Multi-objective optimization of a low temperature thermoelectric generation system with variable material properties and air gap heat dissipation based on energy, economic and environmental analysis method

Using thermoelectric generation to recover low-temperature thermal energy for power generation is an important topic of thermal optimization. In this study, energy, economic, and environmental analysis of a low-temperature thermoelectric generator system (LTTEG) is analyzed. A numerical model considering variable material properties, Thomson heat, and air gap heat dissipation effects is established for LTTEG. A genetic algorithm is applied for the multi-objective optimization of LTTEG. Key operating conditions and geometrical parameters such as the inlet flow rate, thermoelectric leg geometry, and fin geometry are selected as decision variables.

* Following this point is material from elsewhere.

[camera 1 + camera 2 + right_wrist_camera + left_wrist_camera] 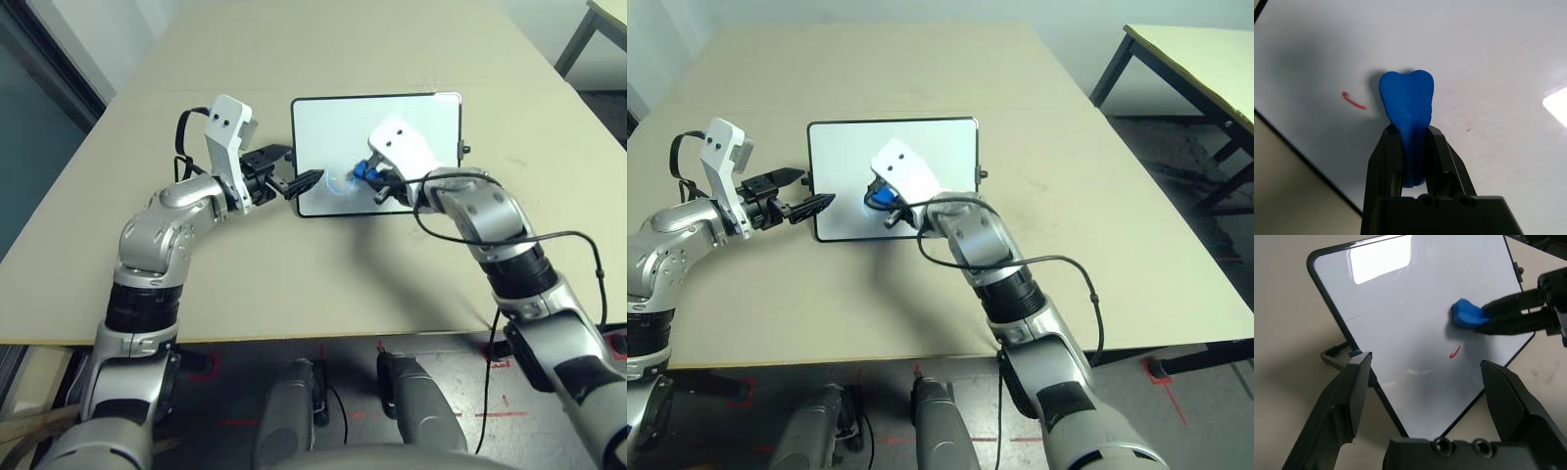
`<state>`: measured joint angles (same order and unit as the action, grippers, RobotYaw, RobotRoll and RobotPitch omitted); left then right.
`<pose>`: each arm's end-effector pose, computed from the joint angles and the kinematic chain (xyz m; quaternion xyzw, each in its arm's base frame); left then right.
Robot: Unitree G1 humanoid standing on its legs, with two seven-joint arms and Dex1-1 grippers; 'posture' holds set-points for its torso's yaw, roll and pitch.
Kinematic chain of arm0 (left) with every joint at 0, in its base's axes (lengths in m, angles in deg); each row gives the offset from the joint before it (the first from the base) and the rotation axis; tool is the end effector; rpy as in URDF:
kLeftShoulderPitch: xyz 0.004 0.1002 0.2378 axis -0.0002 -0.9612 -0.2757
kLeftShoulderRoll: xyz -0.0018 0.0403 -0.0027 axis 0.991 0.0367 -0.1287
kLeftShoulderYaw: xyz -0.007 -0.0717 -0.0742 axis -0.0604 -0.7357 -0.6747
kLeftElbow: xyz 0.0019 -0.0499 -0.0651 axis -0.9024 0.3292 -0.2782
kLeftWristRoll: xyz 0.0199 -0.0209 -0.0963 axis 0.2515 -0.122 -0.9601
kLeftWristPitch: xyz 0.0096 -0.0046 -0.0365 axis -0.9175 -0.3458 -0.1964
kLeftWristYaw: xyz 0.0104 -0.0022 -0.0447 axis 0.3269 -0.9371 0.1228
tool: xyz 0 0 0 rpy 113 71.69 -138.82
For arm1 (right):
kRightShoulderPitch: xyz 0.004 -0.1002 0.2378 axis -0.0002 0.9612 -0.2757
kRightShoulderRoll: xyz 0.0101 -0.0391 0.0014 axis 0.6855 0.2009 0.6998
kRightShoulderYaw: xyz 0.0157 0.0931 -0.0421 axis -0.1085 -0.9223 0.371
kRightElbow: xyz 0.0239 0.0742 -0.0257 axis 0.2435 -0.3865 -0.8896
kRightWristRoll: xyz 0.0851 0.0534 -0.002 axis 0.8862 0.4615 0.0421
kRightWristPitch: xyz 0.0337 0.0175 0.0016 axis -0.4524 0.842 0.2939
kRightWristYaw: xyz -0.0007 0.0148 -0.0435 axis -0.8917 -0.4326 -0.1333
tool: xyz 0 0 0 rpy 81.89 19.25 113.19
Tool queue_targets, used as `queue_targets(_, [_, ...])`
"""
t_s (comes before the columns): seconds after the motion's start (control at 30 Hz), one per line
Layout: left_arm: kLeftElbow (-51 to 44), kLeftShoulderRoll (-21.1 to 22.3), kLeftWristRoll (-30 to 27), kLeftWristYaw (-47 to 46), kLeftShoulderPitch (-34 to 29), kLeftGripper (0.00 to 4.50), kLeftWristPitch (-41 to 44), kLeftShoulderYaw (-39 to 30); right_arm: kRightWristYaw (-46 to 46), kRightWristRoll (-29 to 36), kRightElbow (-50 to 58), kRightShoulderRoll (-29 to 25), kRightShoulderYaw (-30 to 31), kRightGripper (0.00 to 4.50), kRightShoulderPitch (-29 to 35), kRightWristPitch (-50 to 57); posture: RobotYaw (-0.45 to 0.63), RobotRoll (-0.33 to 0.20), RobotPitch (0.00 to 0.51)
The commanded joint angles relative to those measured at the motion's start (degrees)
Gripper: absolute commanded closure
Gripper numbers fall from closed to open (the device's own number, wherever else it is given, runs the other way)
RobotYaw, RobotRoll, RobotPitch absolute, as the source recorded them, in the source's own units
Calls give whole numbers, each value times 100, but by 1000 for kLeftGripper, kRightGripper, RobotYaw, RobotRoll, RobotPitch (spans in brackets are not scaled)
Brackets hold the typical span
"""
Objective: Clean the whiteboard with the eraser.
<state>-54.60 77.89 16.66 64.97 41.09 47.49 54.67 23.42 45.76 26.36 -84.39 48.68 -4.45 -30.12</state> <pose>0.2757 0.2081 0.2022 0.0738 0.0365 -0.3521 0.9323 0.3118 -0.1166 0.2119 -0.2399 0.1408 0.2971 0.9134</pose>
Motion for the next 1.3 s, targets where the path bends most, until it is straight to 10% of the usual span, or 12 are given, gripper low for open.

Net output power, net efficiency, savings-to-investment ratio (SIR), and the year achieving zero carbon emissions (YCO2) are considered as optimization objectives (objective functions). The linear weighted evaluation method is proposed for the objective function. The results show a contradictory relationship among the objective functions. The multi-objective optimization of LTTEG is performed when the hot source is within 50–100oC, and the optimal design is obtained. Compared with the previous design, the net output power, net power generation efficiency, and SIR performance can be improved by 18.1–159.5 %, 0.4–95.8 %, and 6.0–145.5 %, respectively. Meanwhile, YCO2 decreased by 21.0–66.5 %. The multi-objective optimization method based on the genetic algorithm is beneficial to improving the comprehensive performance of LTTEG.